→ WHAT THE TASK ASKS: Pick out each line of the records in which the word "accessibility" appears.

→ INFORMATION SUPPLIED:
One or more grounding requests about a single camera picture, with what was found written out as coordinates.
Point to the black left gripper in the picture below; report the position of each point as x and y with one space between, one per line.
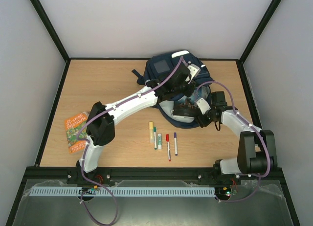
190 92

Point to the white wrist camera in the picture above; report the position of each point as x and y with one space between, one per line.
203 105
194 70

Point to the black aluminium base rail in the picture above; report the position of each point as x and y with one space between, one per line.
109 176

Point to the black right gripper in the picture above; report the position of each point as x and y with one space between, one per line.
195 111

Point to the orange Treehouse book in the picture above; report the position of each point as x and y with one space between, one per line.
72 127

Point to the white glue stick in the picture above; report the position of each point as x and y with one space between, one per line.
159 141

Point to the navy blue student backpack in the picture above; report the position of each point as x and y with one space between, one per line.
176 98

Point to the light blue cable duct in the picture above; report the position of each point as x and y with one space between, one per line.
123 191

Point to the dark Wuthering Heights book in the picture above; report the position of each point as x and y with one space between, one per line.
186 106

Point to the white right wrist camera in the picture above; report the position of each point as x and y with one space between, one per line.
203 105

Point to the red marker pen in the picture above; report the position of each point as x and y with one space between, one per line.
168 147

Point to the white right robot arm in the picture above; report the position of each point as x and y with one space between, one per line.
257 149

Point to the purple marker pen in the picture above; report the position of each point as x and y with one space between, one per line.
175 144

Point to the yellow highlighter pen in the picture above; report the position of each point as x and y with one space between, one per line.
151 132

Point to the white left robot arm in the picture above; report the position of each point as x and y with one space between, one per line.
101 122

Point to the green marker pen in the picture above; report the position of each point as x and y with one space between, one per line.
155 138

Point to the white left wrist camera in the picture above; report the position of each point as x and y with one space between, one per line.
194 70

...

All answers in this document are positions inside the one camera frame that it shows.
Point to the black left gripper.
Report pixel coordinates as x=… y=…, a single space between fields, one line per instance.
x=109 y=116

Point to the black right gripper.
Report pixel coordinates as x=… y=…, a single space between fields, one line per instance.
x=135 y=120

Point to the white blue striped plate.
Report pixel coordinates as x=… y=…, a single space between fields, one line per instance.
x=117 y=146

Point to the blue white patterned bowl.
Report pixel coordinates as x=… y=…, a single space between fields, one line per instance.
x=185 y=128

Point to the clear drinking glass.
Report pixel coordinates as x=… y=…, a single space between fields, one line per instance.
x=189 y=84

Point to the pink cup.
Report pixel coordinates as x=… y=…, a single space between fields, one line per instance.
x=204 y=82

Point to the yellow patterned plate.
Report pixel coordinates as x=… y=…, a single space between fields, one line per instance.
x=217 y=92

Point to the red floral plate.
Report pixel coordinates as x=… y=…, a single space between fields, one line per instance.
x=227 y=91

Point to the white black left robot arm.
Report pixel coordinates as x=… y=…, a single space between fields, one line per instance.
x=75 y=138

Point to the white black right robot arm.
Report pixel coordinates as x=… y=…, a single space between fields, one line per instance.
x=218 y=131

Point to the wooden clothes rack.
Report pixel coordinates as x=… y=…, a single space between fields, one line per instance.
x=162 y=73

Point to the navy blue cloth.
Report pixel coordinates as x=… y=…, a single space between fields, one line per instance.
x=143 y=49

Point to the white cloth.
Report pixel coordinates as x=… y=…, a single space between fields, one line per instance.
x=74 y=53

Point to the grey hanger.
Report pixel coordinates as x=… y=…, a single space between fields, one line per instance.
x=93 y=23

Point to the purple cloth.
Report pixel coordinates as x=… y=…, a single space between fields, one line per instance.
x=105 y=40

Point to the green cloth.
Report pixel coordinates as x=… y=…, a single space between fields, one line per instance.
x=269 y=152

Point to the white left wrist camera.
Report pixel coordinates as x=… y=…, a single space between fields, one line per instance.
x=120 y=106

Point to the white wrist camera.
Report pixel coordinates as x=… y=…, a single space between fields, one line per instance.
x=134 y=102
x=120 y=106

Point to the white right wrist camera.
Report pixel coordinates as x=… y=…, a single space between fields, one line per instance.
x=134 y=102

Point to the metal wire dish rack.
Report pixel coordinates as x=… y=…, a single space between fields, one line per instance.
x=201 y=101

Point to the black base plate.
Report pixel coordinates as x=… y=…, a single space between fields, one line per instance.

* * *

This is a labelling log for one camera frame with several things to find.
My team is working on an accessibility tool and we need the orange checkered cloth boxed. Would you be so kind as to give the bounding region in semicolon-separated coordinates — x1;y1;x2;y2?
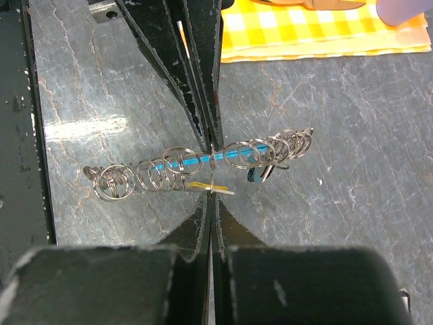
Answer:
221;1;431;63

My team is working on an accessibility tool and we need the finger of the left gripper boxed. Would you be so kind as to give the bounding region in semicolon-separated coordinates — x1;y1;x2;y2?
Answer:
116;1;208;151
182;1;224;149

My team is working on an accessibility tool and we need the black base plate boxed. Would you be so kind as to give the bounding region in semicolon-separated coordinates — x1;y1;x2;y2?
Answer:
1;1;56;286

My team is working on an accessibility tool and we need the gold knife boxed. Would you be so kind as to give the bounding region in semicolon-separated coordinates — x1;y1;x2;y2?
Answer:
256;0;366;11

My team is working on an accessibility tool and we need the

→ ANSWER BOX:
My team is working on an accessibility tool and we need the orange checkered cloth boxed. Would you be so kind as to give the bounding region in semicolon-separated coordinates — x1;y1;x2;y2?
My team is working on an accessibility tool and we need the finger of the left gripper boxed. Would you be so kind as to give the bounding region in semicolon-separated coordinates — x1;y1;x2;y2?
My team is working on an accessibility tool and we need the black base plate boxed. Would you be so kind as to give the bounding region in semicolon-separated coordinates — x1;y1;x2;y2?
My team is working on an accessibility tool and we need the gold knife boxed. Would you be so kind as to give the bounding region in semicolon-separated coordinates — x1;y1;x2;y2?
My team is working on an accessibility tool and we need the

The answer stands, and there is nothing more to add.